1
HOME   ABOUT   FICTION   POETRY   ART   SUBMIT   NEWS   MORBID   PUBLISHERS    OTHER.MAGAZINES   CONTACT   REVIEWS   HELLBOUND   BEST   GHOSTS   STEPHEN.GERVAIS   STAFF

FICTION BY GARRETT ROWLAN

1

Garrett Rowlan is a retired teacher who lives in Los Angeles with two cats. He has work forthcoming in two anthologies and a magazine.

His website is garrettrowlan@com.

 

THE IMPOSSIBLE NARRATOR
by Garrett Rowlan

 

Inside a wall-mounted box behind a panel of thin glass two people hold poses. The girl is me, Valerie Booth, years before I died of cancer. The man is Harold Lucas. We are both alive inside the frame, between existences, between dimensions: inside looking out.

I made this box a couple of years before I died. Now I’m trapped inside it with Harold. This kind of half death feels like my one marriage, back in the 1960’s, before I accepted I was gay. Now as then, I want out. Who can help me?

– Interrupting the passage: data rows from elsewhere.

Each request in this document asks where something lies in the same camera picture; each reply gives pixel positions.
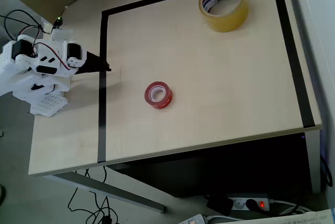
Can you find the white gripper with motor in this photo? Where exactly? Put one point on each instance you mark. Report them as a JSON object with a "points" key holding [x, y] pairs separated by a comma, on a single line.
{"points": [[92, 63]]}

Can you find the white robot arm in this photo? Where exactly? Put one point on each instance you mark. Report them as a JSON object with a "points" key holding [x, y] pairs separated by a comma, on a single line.
{"points": [[23, 80]]}

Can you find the red tape roll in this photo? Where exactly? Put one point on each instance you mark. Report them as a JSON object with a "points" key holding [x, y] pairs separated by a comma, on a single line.
{"points": [[167, 99]]}

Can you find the yellow packing tape roll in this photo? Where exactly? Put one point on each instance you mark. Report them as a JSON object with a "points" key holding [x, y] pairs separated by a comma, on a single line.
{"points": [[227, 23]]}

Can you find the grey slanted desk leg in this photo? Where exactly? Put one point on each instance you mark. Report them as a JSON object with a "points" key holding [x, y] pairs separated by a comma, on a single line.
{"points": [[110, 190]]}

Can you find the white power strip grey buttons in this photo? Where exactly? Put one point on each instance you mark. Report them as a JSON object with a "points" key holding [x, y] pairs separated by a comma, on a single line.
{"points": [[195, 219]]}

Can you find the black power adapter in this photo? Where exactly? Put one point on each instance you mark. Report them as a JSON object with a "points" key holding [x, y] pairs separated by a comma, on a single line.
{"points": [[220, 205]]}

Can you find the black round plug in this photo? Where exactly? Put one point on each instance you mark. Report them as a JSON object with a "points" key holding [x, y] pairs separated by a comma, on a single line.
{"points": [[251, 204]]}

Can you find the grey upright desk leg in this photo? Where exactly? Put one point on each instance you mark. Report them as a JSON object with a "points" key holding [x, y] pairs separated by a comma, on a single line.
{"points": [[313, 161]]}

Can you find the printed paper sheet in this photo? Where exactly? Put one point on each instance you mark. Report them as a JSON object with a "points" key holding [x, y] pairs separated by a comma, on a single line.
{"points": [[295, 218]]}

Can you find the black camera with green light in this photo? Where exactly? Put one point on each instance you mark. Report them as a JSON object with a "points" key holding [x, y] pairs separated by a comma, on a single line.
{"points": [[58, 22]]}

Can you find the white power strip red switch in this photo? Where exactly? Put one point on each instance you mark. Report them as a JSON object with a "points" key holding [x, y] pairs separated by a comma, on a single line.
{"points": [[239, 204]]}

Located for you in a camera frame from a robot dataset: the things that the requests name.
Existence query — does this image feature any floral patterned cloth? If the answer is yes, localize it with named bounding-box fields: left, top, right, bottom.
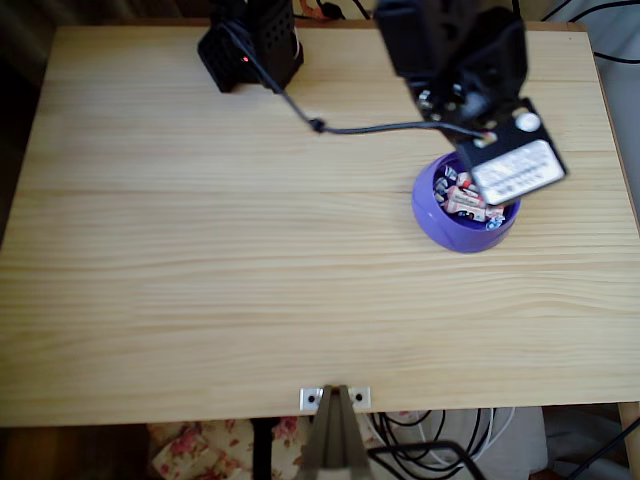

Harold and I woke three weeks ago to find ourselves inside the wooden box, his head on my lap. Everything surrounding us was the same as it was fifty years back when we were photographed in a wooded clearing without our knowledge or consent.

The photograph, I soon remembered, was snapped surreptitiously by a young man named Tom Shelton in the Northern California town of Zephyr, near Santa Rosa.

Knowing I was dead, I scrambled away from Harold and saw myself—naked, lithe, and seventeen—reflected in the thin glass front of the wooden box that sealed us off. I was a teenager again! But I knew right away it was wrong. I should be ashes in an urn.

*****

Sounds reach me through the glass. The doorbell rings. Mrs. Rita Gunn, the owner of the shadow box we’re inside, walks down the stairs and we assume the position we are hardwired to take for viewers. She passes us wearing jeans and a denim blouse and answers the door. I hear the shuffle of footsteps and the murmur of conversation. I count different voices, a group gathered. This is some UCLA Extension School group, come to tour a couple of private homes that have artwork. They talk, admire, nod, and eventually they come our way.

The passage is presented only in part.